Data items
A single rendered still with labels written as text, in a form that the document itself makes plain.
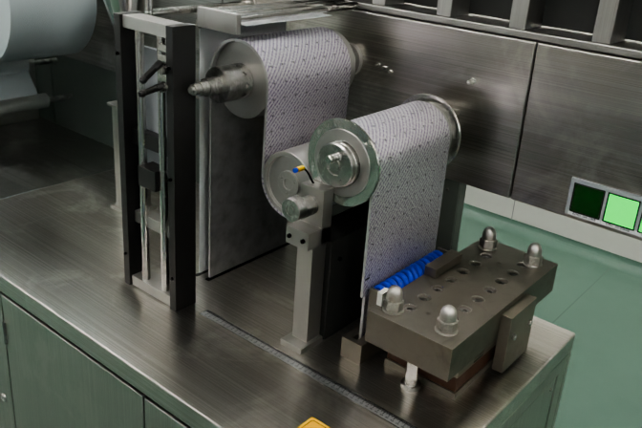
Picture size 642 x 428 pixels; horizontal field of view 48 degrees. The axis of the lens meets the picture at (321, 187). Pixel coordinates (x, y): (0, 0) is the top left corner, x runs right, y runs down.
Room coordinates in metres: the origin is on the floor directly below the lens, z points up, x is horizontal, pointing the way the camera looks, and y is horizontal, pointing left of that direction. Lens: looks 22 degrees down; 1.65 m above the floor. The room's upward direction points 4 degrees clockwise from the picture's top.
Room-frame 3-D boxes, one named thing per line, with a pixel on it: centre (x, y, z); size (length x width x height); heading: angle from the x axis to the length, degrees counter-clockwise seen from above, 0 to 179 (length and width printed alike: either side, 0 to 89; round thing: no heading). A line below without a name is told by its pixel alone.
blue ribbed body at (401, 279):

Exercise requirements
Up to and including the line with "Picture size 642", copy the data above from its first line. Skip pictures.

Output
A single rendered still with labels written as text, in a form that the document itself makes plain.
Picture size 642 x 428 pixels; horizontal field of view 48 degrees. The axis of the lens meets the picture at (321, 187). Pixel coordinates (x, y): (0, 0) is the top left corner, x runs right, y runs down.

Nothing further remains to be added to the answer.